Menurut laporan terbaru, pada periode 2024–2025 BNN Kota Kendari mencatat 104 remaja tingkat SMP/MTs dan SMA/SMK terlibat penggunaan sabu dan sinte (detiksultra.com, 9/7/2025). Selain itu, untuk rentang usia 12–17 tahun hingga 2025 tercatat 21 anak terlibat penyalahgunaan sabu dan 26 anak menggunakan tembakau sintetis (tembakau gorila), sehingga total 54 anak tercatat dalam data rehabilitasi antara 2020 hingga 2025 (jalur.co.id, 25/2/2025).

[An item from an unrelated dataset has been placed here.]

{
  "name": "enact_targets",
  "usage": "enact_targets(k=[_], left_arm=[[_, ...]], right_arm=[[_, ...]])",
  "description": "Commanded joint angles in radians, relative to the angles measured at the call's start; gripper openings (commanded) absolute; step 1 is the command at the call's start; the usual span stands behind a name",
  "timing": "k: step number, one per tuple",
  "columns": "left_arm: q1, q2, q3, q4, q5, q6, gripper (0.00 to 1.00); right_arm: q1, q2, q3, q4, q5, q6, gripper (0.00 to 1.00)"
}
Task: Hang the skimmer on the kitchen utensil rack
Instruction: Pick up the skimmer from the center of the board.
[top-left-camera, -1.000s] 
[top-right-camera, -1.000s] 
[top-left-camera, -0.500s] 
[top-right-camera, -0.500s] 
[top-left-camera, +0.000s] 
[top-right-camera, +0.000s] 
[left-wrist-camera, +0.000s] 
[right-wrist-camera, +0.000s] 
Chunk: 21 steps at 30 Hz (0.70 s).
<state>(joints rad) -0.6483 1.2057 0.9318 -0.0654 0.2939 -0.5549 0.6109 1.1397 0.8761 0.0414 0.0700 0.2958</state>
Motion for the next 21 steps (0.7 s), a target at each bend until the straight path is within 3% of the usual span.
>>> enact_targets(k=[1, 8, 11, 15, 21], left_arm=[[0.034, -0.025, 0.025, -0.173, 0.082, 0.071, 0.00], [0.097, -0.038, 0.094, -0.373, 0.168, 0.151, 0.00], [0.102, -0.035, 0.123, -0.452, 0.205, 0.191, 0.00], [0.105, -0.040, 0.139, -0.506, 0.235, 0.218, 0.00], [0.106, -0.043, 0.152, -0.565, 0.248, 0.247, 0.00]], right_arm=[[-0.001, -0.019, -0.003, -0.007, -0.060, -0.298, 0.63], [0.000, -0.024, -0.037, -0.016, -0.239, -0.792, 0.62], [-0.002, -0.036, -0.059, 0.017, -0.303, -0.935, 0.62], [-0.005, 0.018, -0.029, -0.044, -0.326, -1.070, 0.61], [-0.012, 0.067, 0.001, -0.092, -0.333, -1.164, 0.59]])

Nasib Remaja dalam Tatanan Kapitalisme
Dalam tatanan kapitalisme, remaja tumbuh di lingkungan yang rapuh dan sarat jebakan. Mereka diarahkan untuk menjadi konsumen sejak dini, dicekoki dengan tren gaya hidup hedonis, pergaulan bebas, hingga budaya “kebahagiaan instan” yang disebarkan melalui media sosial dan industri hiburan. Alih-alih dilindungi, remaja justru dijadikan sasaran pasar, sehingga mudah tergelincir dalam arus pergaulan yang merusak, termasuk narkoba, alkohol, dan seks bebas. Pendidikan pun tidak diarahkan untuk membentuk akhlak mulia dan ketahanan moral, melainkan sekadar mencetak tenaga kerja yang siap masuk roda kapitalisme. Akibatnya, remaja kehilangan arah, rapuh dalam menghadapi tekanan, dan mencari pelarian pada hal-hal yang merusak diri.

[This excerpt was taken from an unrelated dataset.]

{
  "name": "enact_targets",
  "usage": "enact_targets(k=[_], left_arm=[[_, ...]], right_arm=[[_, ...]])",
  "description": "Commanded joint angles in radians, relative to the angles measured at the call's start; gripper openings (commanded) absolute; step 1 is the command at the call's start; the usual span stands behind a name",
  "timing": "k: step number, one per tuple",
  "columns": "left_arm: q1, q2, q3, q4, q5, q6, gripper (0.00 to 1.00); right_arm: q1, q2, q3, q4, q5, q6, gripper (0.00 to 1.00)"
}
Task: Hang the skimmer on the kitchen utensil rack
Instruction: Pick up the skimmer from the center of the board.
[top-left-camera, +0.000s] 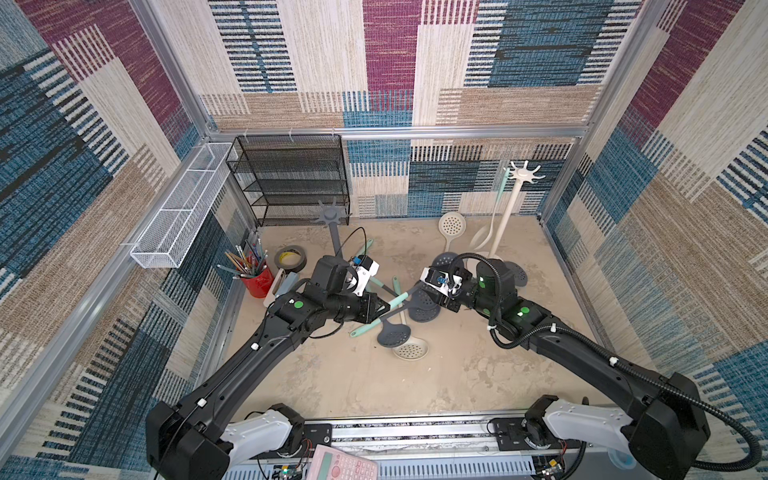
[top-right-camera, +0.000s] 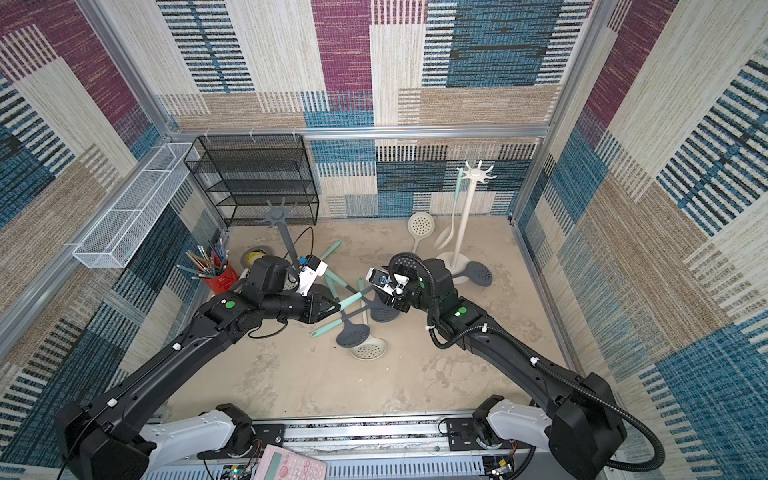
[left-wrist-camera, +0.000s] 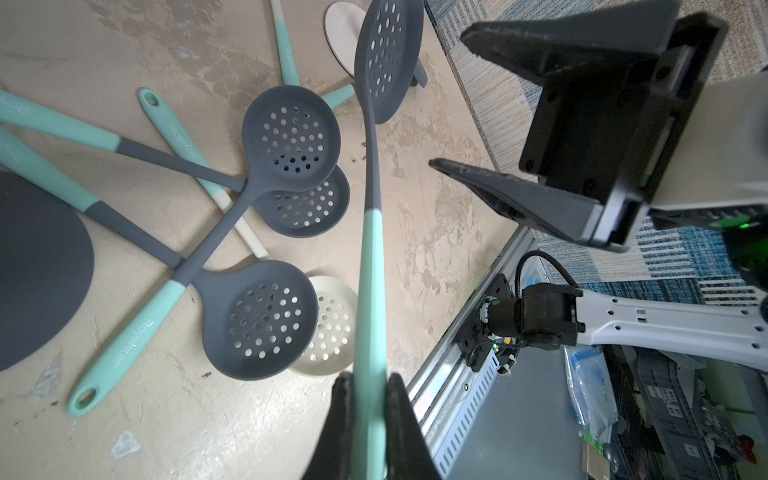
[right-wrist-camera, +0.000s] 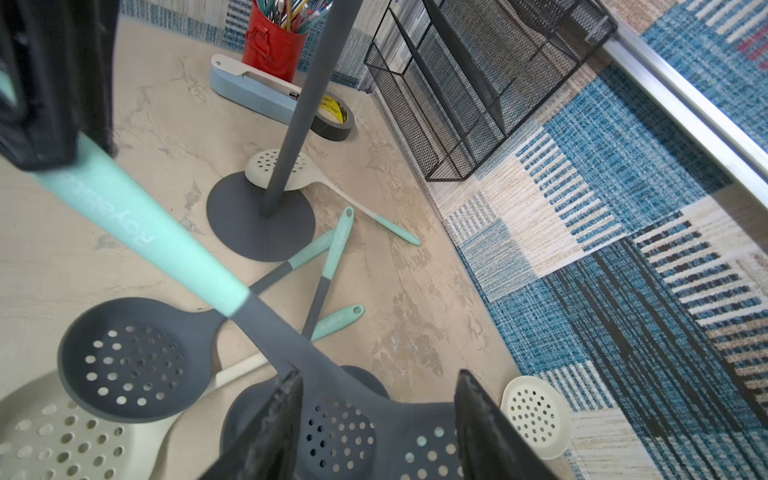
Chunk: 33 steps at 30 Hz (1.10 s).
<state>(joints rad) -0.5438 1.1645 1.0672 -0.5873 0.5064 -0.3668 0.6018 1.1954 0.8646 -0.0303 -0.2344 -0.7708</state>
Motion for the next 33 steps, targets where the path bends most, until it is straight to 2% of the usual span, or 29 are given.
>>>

Sementara itu, keluarga dan masyarakat yang seharusnya menjadi benteng utama perlindungan juga tak luput dari pengaruh kapitalisme. Orang tua sibuk bekerja mengejar materi, sementara komunitas sosial melemah karena orientasi hidup yang kian individualistis. Dalam kondisi ini, remaja dibiarkan berjuang sendiri di tengah derasnya arus globalisasi dan penetrasi budaya asing yang merusak. Alhasil, generasi yang seharusnya menjadi pilar masa depan bangsa justru terancam hancur sebelum berkembang, terjerat dalam lingkaran gelap kapitalisme yang hanya mengedepankan keuntungan materi tanpa peduli pada rusaknya moral dan masa depan mereka.

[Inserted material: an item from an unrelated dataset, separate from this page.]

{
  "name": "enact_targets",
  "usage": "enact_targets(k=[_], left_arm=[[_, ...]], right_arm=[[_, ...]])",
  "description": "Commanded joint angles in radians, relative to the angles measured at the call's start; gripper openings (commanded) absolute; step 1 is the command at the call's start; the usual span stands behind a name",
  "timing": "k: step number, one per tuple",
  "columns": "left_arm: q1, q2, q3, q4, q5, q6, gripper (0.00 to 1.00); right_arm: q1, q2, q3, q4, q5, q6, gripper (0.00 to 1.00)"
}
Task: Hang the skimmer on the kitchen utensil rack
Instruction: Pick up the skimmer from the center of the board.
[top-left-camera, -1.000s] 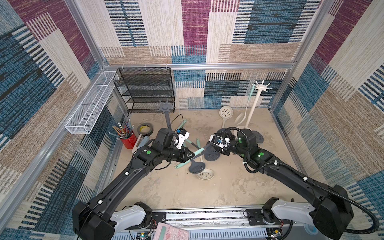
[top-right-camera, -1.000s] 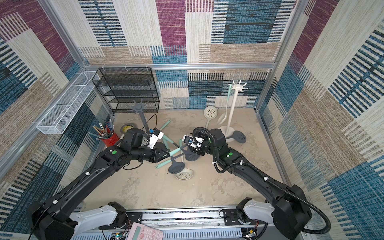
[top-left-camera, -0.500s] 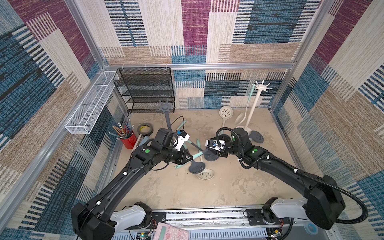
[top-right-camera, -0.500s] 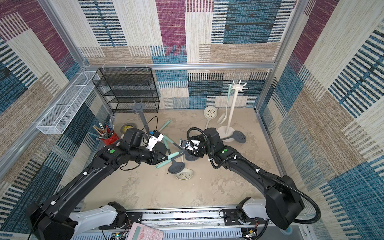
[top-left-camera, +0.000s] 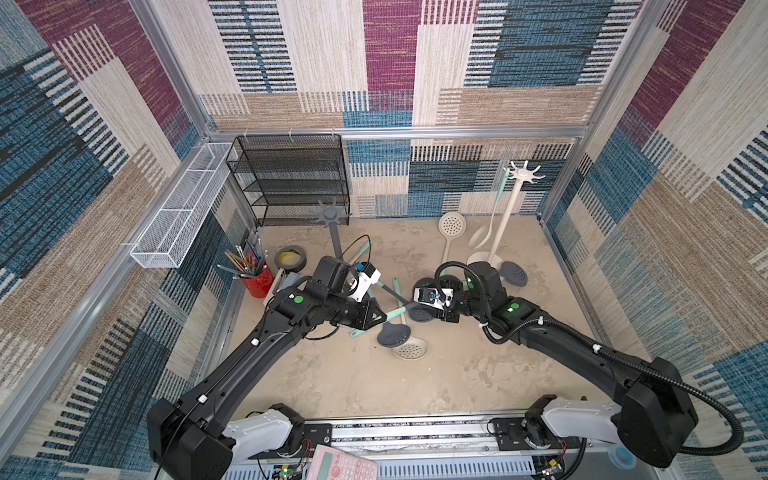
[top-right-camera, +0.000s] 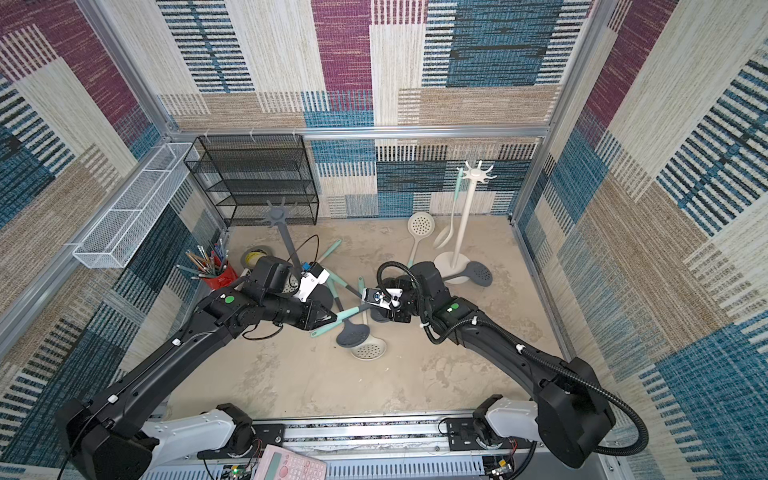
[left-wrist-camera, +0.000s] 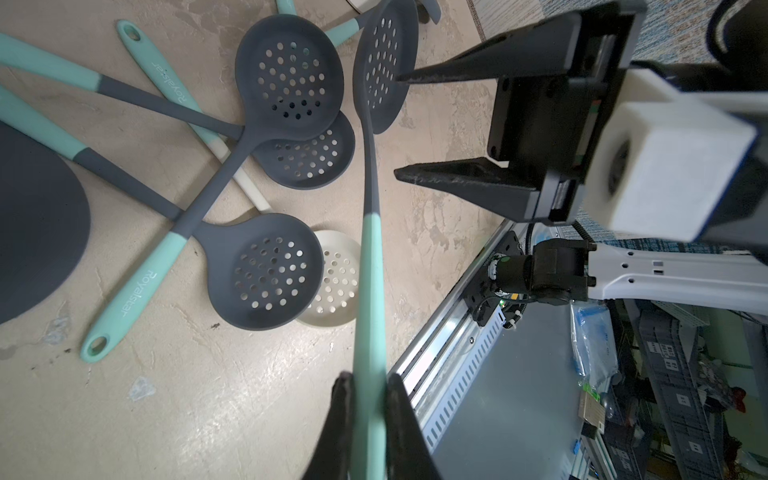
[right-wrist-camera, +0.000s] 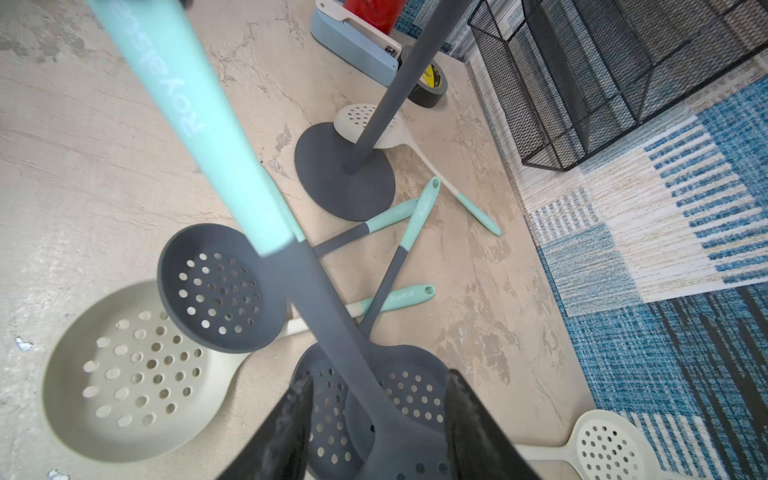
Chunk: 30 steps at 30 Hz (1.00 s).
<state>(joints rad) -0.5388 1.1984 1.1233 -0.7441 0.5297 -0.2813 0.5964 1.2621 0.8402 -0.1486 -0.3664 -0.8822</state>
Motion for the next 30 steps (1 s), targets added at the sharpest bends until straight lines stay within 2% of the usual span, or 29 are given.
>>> enact_targets(k=[1, 9, 13, 17, 24, 25, 28, 30], left_arm=[[0.001, 0.000, 0.015, 0.020, 0.027, 0.054, 0.00], [0.002, -0.015, 0.001, 0.030, 0.039, 0.041, 0.00], [0.002, -0.021, -0.002, 0.043, 0.041, 0.033, 0.00], [0.002, -0.026, -0.002, 0.051, 0.041, 0.027, 0.00], [0.001, -0.040, 0.002, 0.086, 0.082, -0.012, 0.00], [0.001, -0.045, 0.000, 0.097, 0.081, -0.024, 0.05], [0.002, -0.062, -0.013, 0.138, 0.063, -0.055, 0.32], [0.002, -0.075, -0.031, 0.174, 0.058, -0.072, 0.46]], right_arm=[[0.002, 0.015, 0.017, 0.018, -0.008, 0.007, 0.52], [0.003, 0.080, 0.055, 0.029, -0.039, 0.008, 0.51], [0.008, 0.106, 0.064, 0.034, -0.041, 0.008, 0.47], [0.009, 0.114, 0.071, 0.036, -0.036, 0.008, 0.37], [0.011, 0.059, 0.029, 0.074, -0.011, 0.052, 0.11], [0.011, 0.037, 0.012, 0.087, -0.007, 0.061, 0.09], [0.011, -0.027, -0.037, 0.137, 0.031, 0.104, 0.07], [0.009, -0.064, -0.069, 0.176, 0.060, 0.131, 0.05]])
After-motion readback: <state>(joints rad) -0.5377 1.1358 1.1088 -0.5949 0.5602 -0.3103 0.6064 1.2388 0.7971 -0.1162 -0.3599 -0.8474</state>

Di sisi lain, kurikulum pendidikan dalam sistem kapitalisme turut memperparah keadaan. Alih-alih fokus membangun kepribadian, akhlak, dan ketakwaan, kurikulum lebih diarahkan pada pencapaian akademik semata dan orientasi kerja. Sekolah gagal menjadi benteng yang melindungi remaja dari arus destruktif di luar, karena minimnya muatan pendidikan karakter sejati yang berlandaskan nilai agama. Akibatnya, remaja dibekali banyak pengetahuan teknis, tetapi miskin ketahanan moral dan spiritual. Dalam situasi ini, ketika keluarga melemah, media merusak, dan pendidikan gagal menjalankan fungsi sejatinya, remaja pun menjadi korban utama sistem kapitalisme yang abai terhadap pembinaan generasi.
Islam Membentuk Pemuda Tangguh dan Perindu Surga
Di tengah rapuhnya generasi yang kian terjerat narkoba, pergaulan bebas, dan arus budaya hedonis akibat sistem kapitalisme, Islam hadir dengan solusi menyeluruh yang tidak hanya menyentuh aspek moral, tetapi juga membangun tatanan keluarga, masyarakat, hingga negara. Sebagai agama yang sempurna, Islam menetapkan prinsip, aturan, dan mekanisme nyata untuk melahirkan generasi berkualitas, berakhlak mulia, serta berdaya guna bagi peradaban.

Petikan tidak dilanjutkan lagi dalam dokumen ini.